▽

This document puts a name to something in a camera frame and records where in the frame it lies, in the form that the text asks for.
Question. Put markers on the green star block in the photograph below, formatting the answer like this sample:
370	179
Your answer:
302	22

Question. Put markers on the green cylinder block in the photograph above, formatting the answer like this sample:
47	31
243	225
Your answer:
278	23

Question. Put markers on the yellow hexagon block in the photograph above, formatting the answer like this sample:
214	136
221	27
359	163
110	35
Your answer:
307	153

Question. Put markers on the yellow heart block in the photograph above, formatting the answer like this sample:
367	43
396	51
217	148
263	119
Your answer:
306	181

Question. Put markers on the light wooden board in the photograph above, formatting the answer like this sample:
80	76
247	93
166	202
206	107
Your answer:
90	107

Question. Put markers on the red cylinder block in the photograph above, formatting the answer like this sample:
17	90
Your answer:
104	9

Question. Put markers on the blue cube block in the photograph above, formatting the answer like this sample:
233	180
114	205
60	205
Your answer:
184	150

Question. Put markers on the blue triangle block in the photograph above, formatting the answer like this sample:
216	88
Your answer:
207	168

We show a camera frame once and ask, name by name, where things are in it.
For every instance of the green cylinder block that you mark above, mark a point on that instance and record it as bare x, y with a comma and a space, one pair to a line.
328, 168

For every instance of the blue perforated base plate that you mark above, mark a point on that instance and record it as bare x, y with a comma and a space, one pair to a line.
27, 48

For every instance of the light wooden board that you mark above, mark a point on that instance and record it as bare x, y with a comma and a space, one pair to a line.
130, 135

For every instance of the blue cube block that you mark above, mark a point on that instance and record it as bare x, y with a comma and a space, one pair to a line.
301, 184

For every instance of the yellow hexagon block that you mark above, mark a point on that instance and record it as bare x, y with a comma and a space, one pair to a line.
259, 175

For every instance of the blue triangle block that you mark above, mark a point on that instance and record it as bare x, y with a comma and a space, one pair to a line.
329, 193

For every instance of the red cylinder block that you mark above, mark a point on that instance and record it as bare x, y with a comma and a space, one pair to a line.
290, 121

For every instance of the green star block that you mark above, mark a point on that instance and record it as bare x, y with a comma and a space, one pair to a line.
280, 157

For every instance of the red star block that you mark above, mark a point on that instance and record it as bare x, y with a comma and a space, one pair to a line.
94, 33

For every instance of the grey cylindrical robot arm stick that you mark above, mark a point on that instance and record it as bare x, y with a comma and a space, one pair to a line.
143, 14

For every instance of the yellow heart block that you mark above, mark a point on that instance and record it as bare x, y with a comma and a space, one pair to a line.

△

Exercise:
Show the lines of the listing above with "like".

Response:
Question. Put markers on the green star block in the photograph below, formatting the answer like this sample:
Question. Put markers on the green cylinder block in the photograph above, formatting the answer like this sample:
Question. Put markers on the yellow hexagon block in the photograph above, formatting the answer like this sample:
Question. Put markers on the yellow heart block in the photograph above, formatting the answer like this sample:
Question. Put markers on the light wooden board in the photograph above, formatting the answer like this sample:
Question. Put markers on the red cylinder block in the photograph above, formatting the answer like this sample:
Question. Put markers on the blue cube block in the photograph above, formatting the answer like this sample:
Question. Put markers on the blue triangle block in the photograph above, formatting the answer like this sample:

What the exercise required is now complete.